» **How to complete this task**
The response should consist of the listing, repeated word for word.

____

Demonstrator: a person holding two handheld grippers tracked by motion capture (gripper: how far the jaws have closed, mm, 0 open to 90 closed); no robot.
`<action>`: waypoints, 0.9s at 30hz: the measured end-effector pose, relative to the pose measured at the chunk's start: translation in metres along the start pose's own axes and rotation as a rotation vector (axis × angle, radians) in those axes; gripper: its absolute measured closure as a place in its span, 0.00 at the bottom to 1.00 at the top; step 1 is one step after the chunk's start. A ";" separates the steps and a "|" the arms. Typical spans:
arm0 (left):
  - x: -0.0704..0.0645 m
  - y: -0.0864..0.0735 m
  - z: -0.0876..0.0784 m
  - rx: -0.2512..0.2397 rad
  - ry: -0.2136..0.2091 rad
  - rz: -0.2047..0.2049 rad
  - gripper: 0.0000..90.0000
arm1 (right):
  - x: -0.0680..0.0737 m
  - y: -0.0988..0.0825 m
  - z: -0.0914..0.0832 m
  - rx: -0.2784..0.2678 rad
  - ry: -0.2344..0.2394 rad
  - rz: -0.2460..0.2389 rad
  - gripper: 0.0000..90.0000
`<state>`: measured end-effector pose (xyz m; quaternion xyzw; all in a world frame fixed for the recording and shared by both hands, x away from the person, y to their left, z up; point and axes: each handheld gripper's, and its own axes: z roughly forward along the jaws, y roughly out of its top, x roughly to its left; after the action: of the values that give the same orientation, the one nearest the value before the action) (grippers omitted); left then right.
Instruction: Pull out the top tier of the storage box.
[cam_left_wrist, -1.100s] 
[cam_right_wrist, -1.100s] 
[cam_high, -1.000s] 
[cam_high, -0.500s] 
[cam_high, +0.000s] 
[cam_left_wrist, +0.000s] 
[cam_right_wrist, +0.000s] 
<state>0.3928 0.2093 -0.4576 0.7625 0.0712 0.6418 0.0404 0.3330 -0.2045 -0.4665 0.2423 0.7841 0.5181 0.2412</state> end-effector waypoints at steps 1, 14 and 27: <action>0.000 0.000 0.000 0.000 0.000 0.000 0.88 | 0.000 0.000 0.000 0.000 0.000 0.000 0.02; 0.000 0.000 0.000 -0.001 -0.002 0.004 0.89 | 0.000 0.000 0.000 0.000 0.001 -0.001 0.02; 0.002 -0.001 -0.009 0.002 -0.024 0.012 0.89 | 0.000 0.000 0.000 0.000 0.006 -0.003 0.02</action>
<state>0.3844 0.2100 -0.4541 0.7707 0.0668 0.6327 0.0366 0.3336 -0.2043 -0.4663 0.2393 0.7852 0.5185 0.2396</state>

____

» **Result of this task**
Demonstrator: a person holding two handheld grippers tracked by motion capture (gripper: how far the jaws have closed, mm, 0 open to 90 closed); no robot.
`<action>`: waypoints, 0.9s at 30hz: the measured end-effector pose, relative to the pose measured at the chunk's start: translation in metres along the start pose's own axes and rotation as a rotation vector (axis × angle, radians) in those axes; gripper: its absolute measured closure as a place in its span, 0.00 at the bottom to 1.00 at the top; step 1 is one step after the chunk's start. A ";" separates the steps and a "|" the arms. Typical spans:
arm0 (left):
  - x: -0.0704..0.0645 m
  - y: -0.0864..0.0735 m
  - z: -0.0876..0.0784 m
  - rx: -0.2512..0.2397 rad
  - ry: -0.2136..0.2091 rad
  - rz: -0.2047..0.2049 rad
  - gripper: 0.0000..90.0000
arm1 (right):
  - x: -0.0680..0.0737 m
  - y: -0.0988..0.0825 m
  - z: -0.0914..0.0832 m
  - rx: -0.2784..0.2678 rad
  - ry: -0.2344..0.2394 rad
  - rz: -0.2460..0.2389 rad
  - gripper: 0.0000..90.0000
`<state>`: measured end-effector pose (xyz m; quaternion xyzw; all in a world frame fixed for the recording and shared by both hands, x away from the person, y to their left, z up; point and axes: each handheld gripper's, and its own axes: z roughly forward along the jaws, y roughly out of its top, x roughly to its left; after the action: of the values that give the same orientation, the one nearest the value before the action) (grippers omitted); left then right.
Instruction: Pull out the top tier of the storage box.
[cam_left_wrist, -1.100s] 
[cam_right_wrist, -1.100s] 
[cam_high, -1.000s] 
[cam_high, -0.500s] 
[cam_high, +0.000s] 
[cam_left_wrist, +0.000s] 
[cam_right_wrist, +0.000s] 
<state>0.3928 0.2093 -0.4576 0.7625 0.0712 0.6418 0.0404 0.3330 -0.2045 -0.4665 0.2423 0.7841 0.5181 0.2412</state> end-effector waypoints at steps 1, 14 and 27: <action>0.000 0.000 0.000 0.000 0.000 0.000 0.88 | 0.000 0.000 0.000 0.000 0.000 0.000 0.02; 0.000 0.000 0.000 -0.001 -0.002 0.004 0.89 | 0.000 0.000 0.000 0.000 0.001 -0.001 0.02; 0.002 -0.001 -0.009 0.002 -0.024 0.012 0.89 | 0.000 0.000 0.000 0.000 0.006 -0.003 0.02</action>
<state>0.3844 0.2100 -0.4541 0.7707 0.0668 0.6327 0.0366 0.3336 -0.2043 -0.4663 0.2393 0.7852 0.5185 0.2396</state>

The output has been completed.